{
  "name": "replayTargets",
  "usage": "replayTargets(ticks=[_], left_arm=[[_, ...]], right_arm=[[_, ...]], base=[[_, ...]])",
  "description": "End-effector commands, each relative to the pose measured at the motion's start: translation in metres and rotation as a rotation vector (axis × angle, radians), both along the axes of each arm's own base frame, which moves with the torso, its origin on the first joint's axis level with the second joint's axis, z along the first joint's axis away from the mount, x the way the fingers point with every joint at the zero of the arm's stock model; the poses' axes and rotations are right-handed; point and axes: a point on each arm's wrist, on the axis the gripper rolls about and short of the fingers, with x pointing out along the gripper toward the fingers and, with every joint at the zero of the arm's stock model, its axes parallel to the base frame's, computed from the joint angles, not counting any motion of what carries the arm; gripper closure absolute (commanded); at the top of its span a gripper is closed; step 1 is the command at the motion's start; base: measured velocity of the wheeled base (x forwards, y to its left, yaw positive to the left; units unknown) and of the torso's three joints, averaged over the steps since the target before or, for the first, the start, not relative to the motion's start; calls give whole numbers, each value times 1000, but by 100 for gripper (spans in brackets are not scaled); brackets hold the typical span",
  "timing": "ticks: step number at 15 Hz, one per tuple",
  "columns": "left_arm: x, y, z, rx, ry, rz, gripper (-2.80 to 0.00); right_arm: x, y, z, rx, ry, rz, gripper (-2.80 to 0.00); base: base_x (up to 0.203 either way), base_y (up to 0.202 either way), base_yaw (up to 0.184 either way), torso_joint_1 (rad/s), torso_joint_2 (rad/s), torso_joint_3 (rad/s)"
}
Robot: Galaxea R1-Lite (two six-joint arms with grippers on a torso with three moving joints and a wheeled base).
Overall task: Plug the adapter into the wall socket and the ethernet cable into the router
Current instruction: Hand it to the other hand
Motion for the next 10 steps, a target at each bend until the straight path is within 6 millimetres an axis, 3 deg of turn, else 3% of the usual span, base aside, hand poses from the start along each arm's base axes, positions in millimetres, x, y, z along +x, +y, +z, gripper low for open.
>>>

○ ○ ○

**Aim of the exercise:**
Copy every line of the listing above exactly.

**Response box:**
{
  "name": "replayTargets",
  "usage": "replayTargets(ticks=[_], left_arm=[[_, ...]], right_arm=[[_, ...]], base=[[_, ...]])",
  "description": "End-effector commands, each relative to the pose measured at the motion's start: translation in metres and rotation as a rotation vector (axis × angle, radians), both along the axes of each arm's own base frame, which moves with the torso, its origin on the first joint's axis level with the second joint's axis, z along the first joint's axis away from the mount, x the way the fingers point with every joint at the zero of the arm's stock model; the poses' axes and rotations are right-handed; point and axes: a point on each arm's wrist, on the axis the gripper rolls about and short of the fingers, with x pointing out along the gripper toward the fingers and, with every joint at the zero of the arm's stock model, its axes parallel to the base frame's, computed from the joint angles, not counting any motion of what carries the arm; gripper closure absolute (commanded); at the top of its span a gripper is closed; step 1 is the command at the motion's start; base: measured velocity of the wheeled base (x forwards, y to its left, yaw positive to the left; units unknown) and of the torso's three joints, averaged over the steps since the target before or, for the first, the start, not relative to the motion's start; calls give whole numbers, each value times 1000, but by 100 for gripper (spans in brackets are not scaled); brackets hold the typical span",
  "timing": "ticks: step number at 15 Hz, one per tuple",
  "columns": "left_arm: x, y, z, rx, ry, rz, gripper (-2.80 to 0.00); right_arm: x, y, z, rx, ry, rz, gripper (-2.80 to 0.00); base: base_x (up to 0.203 either way), base_y (up to 0.202 either way), base_yaw (up to 0.184 either way), torso_joint_1 (rad/s), torso_joint_2 (rad/s), torso_joint_3 (rad/s)"
}
Robot: Galaxea R1-Lite (two six-joint arms with grippers on a torso with three moving joints and a wheeled base).
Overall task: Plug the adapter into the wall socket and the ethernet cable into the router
Current instruction: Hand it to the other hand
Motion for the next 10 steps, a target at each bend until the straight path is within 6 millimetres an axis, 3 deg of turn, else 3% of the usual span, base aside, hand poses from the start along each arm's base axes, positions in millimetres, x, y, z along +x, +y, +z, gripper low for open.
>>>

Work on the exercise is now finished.